Designing BI Solutions in the Era of Big Data

4. Description of Case Study Concept

For current case study we are focusing on designing a new "data-centric" business service in the bank domain, and it's intentionally selected to be fully artificial and simple for understanding. The main parts that are covered by case study are (1) idea behind data-centric business product, (2) extraction and load processes, and (3) transformation of big data storage's raw data and implementation of data marts after transformation, the rest parts like implementing BI system and performing complex analysis are left as "future work".

While addressing big data's 3V (Volume, Velocity and Variety) is important to selected proper data sources, in current case study following formats are used: relational, graph and log.

A bank came up with idea to attract more clients, and stimulate them to use more and more "services" offered by the bank.

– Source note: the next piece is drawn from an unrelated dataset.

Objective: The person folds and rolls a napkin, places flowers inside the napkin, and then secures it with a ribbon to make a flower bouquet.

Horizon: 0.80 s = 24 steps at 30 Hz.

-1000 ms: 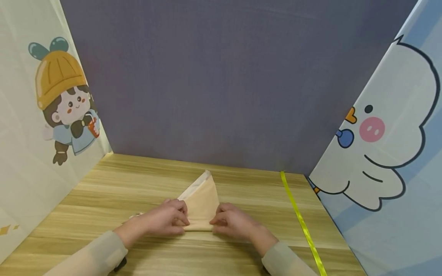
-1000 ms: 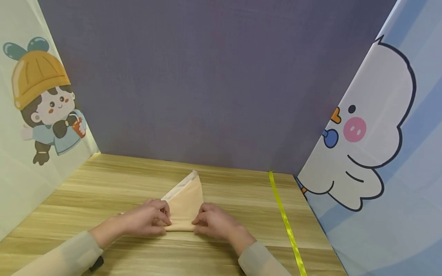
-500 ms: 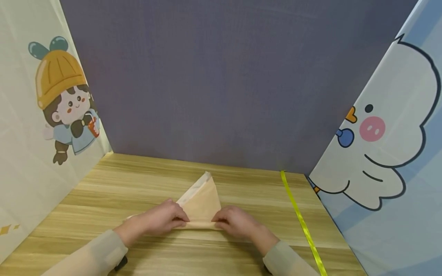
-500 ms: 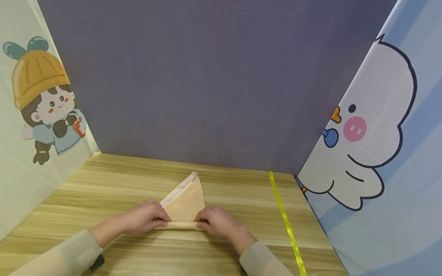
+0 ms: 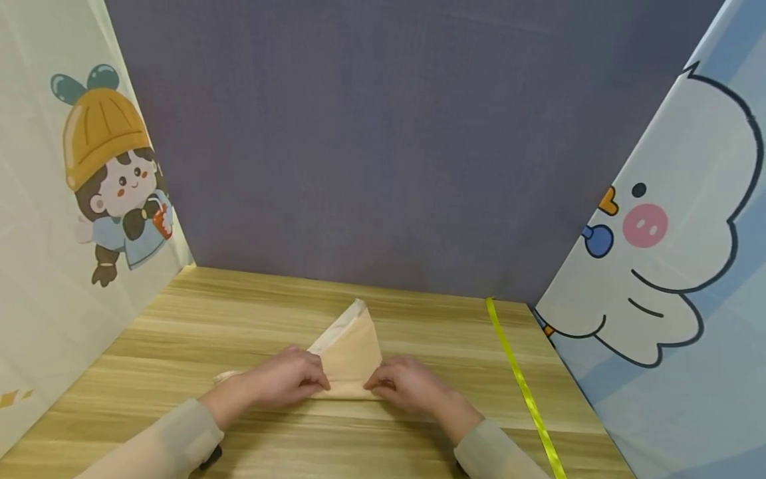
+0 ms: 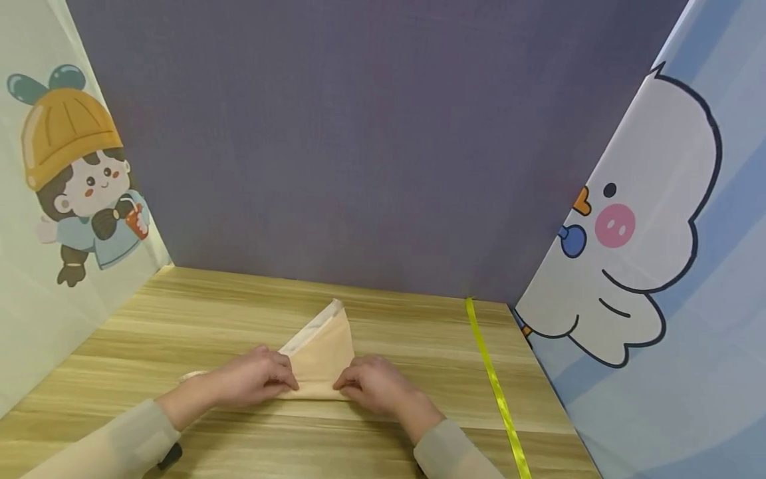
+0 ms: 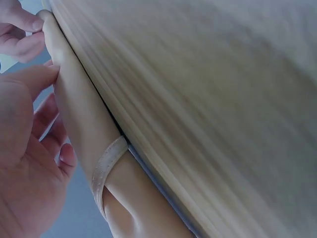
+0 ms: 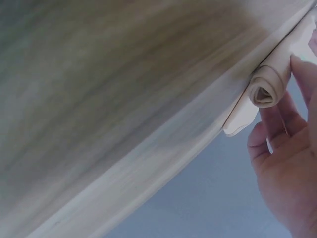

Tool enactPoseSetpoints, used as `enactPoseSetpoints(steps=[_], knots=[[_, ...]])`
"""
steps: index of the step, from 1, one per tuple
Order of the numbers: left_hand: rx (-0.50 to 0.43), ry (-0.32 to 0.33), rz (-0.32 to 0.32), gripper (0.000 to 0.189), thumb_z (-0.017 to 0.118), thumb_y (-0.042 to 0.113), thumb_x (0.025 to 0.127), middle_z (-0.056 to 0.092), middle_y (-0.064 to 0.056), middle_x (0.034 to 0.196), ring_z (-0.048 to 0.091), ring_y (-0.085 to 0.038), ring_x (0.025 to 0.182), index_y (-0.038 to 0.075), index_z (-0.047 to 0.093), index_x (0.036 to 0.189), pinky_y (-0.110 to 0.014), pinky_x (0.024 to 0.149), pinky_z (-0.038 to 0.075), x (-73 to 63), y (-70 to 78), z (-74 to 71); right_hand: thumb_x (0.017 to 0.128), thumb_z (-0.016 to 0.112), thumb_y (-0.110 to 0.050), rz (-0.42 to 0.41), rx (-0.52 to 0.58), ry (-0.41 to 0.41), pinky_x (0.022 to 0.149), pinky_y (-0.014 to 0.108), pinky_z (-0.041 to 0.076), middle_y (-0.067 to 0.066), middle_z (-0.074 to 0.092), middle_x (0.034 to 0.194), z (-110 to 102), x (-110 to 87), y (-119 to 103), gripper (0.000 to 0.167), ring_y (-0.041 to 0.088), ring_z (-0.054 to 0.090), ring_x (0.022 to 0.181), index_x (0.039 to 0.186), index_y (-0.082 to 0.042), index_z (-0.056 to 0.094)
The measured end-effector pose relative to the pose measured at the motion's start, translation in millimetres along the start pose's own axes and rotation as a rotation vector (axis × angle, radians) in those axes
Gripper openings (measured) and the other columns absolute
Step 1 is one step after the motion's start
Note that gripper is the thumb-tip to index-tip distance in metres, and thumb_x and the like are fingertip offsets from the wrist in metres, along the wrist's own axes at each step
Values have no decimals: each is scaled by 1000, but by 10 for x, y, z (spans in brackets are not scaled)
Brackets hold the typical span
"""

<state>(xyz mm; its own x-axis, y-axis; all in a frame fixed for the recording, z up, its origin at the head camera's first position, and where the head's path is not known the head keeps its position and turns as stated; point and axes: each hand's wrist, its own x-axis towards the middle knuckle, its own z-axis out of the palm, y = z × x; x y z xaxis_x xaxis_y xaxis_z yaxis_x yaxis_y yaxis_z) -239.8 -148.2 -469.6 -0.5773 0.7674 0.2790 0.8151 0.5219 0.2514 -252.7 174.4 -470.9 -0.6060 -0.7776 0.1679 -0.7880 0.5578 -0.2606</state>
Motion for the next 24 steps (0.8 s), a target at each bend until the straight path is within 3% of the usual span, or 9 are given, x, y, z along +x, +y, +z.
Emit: enactPoseSetpoints(steps=[3,6,10,14,18,24], knots=[[5,2,-15,16,88,22,92,65,18,101,56,3,96,27,87,107,-31,87,37,-16,-17,18,100,83,-30,40,-20,-9,85,20,50,-13,71,107,5,-3,-8,17,-1,55,93,116,-26,86],[-5,3,5,20,90,21,89,67,18,101,56,4,96,26,86,108,-29,86,36,-11,-37,30,96,87,-34,39,-51,-12,91,24,51,-14,69,107,6,-10,-15,21,0,54,96,116,-26,86],[-30,0,33,14,85,17,95,74,19,96,60,8,90,24,87,108,-25,81,36,0,-44,38,98,85,-30,-16,-89,9,100,31,55,-13,75,105,9,-20,-7,18,3,65,100,115,-24,86],[-79,-25,-13,12,80,21,101,80,18,102,65,9,93,25,87,111,-26,83,36,-12,-35,19,102,81,-26,-15,-48,18,101,34,57,-12,80,107,-2,-32,22,14,6,71,103,114,-23,86],[-120,-51,-58,14,77,20,104,82,15,110,69,6,98,23,86,114,-28,86,45,-7,-35,-8,103,78,-20,6,23,16,95,31,58,-9,82,105,-10,-32,53,12,4,71,98,113,-21,85],[-138,-17,-20,15,77,8,101,81,4,105,72,-3,94,16,81,113,-25,80,60,42,-45,13,102,78,-12,-10,74,32,79,20,55,-5,79,94,-7,-8,68,16,-2,66,86,114,-21,74]])
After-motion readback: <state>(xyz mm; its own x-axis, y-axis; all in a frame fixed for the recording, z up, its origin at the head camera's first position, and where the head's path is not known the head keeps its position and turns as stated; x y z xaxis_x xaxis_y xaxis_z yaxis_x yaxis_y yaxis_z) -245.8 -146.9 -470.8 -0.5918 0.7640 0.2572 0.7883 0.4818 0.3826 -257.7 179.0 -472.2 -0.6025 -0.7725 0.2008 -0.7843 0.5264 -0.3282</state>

One way to attract new clients is by using already existing clients, however not in way that "other clients" will receive any kind of "spam" from bank. But rather do it in target oriented style, by targeting proper clients only. In order to meet goal of targeting proper data sources must be selected and huge amount of data need to be analyzed. For this case following data sources are selected: (a) user's social graph; (b) user's transactional data; (c) logs from bank's web server.

User social graph is used to understand new potential clients. User transactions data are used to understand need of current client and prepare good business-offer. Web server logs are used to identify most active users and probably their interests in some products.

Current implementation of "Big Data Storage" contains two main components Apache Hadoop Cluster (raw data storage) and SAP HANA (serving as a data analysis platform on demand).

After guideline's Step 1 EA fulfilment (section 3) the next step is to perform extract and load processes. This step is done with Apache Hadoop, which is mainly used as a staging layer for the raw data, interesting part here is that Hadoop can store variety number of formats, so during this step no "aggregation" and "transformation" is needed and as the result - almost all data stays inside storage. For current particular example (a) logs from web server, (b) social graph, and (c) users' transactions are extracted and loaded into Apache Hadoop Cluster.

Steps 3 and 4 are performed to understand what exactly is important for the analysis and transform data that is needed for analysis only. By applying transformation after loading and by having data staged in distributed cluster allows revision and re-planning of performed transformation that gives possibility to try more hypotheses during the analysis.

While performing Steps 5 from the guideline, that address designing Virtual Data Mart Layer, data is transformed and loaded into in-memory database that allows performing manipulations with layers rapidly and efficiently. As inmemory database SAP HANA is used, it has multiple data process engines that meet needs of online transaction processing (OLTP), online analytical processing (OLAP), graph and text processing systems at once.